Considerando em especial a premissa postulada pelo pensador alemão Max Weber que assinala sua empreitada metodológica com a noção de “neutralidade axiológica”, nos encontramos aí neste ponto com uma problemática de tal relevância que nos faz inferir sobre a gênese da teoria social moderna, quiça dizer até mesmo que o paradigma que orienta as relações entre sujeito e objeto se altera com o tempo, com a filosofia dominante e as abordagens que predominam em dado período, nos arriscando a categorizar uma certa espécie de determinação de uma tipologia como historicismo analítico.
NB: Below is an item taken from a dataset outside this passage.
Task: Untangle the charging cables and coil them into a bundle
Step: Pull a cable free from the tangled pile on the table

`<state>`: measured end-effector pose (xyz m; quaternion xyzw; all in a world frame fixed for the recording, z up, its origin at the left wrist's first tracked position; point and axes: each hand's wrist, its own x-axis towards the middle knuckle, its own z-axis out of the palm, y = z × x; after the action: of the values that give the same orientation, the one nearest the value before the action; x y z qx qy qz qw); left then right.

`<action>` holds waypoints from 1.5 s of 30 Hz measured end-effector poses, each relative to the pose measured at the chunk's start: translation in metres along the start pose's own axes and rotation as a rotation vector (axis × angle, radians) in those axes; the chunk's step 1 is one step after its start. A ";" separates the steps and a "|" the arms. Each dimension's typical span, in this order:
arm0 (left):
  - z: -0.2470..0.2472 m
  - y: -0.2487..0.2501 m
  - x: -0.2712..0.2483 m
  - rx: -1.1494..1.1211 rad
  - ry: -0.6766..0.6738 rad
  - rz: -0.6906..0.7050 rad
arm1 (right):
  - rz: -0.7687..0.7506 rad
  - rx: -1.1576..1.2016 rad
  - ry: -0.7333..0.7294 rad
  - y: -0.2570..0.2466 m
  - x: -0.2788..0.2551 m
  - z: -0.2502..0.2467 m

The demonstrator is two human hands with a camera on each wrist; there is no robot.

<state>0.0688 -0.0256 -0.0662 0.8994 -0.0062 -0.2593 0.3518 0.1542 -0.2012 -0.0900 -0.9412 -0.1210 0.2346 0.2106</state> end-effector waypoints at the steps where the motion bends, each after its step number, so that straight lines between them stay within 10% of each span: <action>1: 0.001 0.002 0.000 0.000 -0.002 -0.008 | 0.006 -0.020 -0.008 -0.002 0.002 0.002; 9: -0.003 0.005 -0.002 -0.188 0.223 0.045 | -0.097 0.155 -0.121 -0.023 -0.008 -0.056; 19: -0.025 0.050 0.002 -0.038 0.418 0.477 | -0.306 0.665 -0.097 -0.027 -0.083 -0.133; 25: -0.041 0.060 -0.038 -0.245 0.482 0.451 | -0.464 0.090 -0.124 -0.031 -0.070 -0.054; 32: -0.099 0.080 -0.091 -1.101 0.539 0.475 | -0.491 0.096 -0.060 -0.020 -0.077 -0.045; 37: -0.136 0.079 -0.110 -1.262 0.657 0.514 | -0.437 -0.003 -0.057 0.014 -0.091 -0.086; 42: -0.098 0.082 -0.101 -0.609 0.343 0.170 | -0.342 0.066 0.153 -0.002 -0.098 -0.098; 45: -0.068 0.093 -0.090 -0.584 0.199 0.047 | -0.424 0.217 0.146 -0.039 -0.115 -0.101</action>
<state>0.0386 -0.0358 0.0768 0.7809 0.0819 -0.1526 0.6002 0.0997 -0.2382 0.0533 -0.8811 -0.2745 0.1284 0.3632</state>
Nesse percurso do trajeto de fundação, criação e legitimação das Ciências Sociais, a necessidade de autoafirmação de uma maneira própria de fazer ciência e a busca por reconhecimento do saber produzido nesta esfera, levou os cientistas sociais do final do século 19 até o início do século 20, a exemplo de Weber, a desenvolverem soluções metodológicas e epistemológicas para o estabelecimento de uma normativa, que organizasse e pudesse justificar o conhecimento produzido nesta seara científica.

No caso especifico de Weber o recurso utilizado foi além da construção dos “modelos” através dos “tipos ideais” foi a busca por uma transparência metodológica, que tomou forma concreta no debate sobre a objetividade nas ciências sociais. A saída encontrada pelo autor alemão, que viveu nos EUA no começo do século passado e deu os traços finais a sua obra, antes de morrer, após retornar da América, revelou que uma tentativa para ausentar o pesquisador da parcialidade ou da classe social, raça, etnia, ideologia, interiores econômicos, ou relações de poder na qual se está envolvido, só seria possível se fosse operada uma suspensão, ou melhor, uma neutralização dos valores.No entanto, não podemos nunca esquecer que entre o individuo e a sociedade, o sujeito e o objeto, a alienação e a realidade, existe uma força que realiza uma mediação entre o olho que vê e a lente que ajuda a enxergar; a relação de interdependência entre a ação social e a história.

De forma que a “guerra” epistemológica das ciências sociais, do seu surgimento até hoje, demarca e circunscreve, ora o positivismo que caminhou até o estrutural funcionalismo parsoniano, ora a hermenêutica que alcançou uma forma contemporânea na “interpretação das culturas” de Geertz demonstrando o potencial reflexivo e plurissignificativo no processo de produção do conhecimento em ciências sociais bem como, a manutenção de fidelidade à origem epistemológica a qual o pesquisador se sente afiliado e, que segue um macroprojeto de pensamento, representando uma tomada de posição e a assunção das consequências desta escolha entre alternativas postas como tais.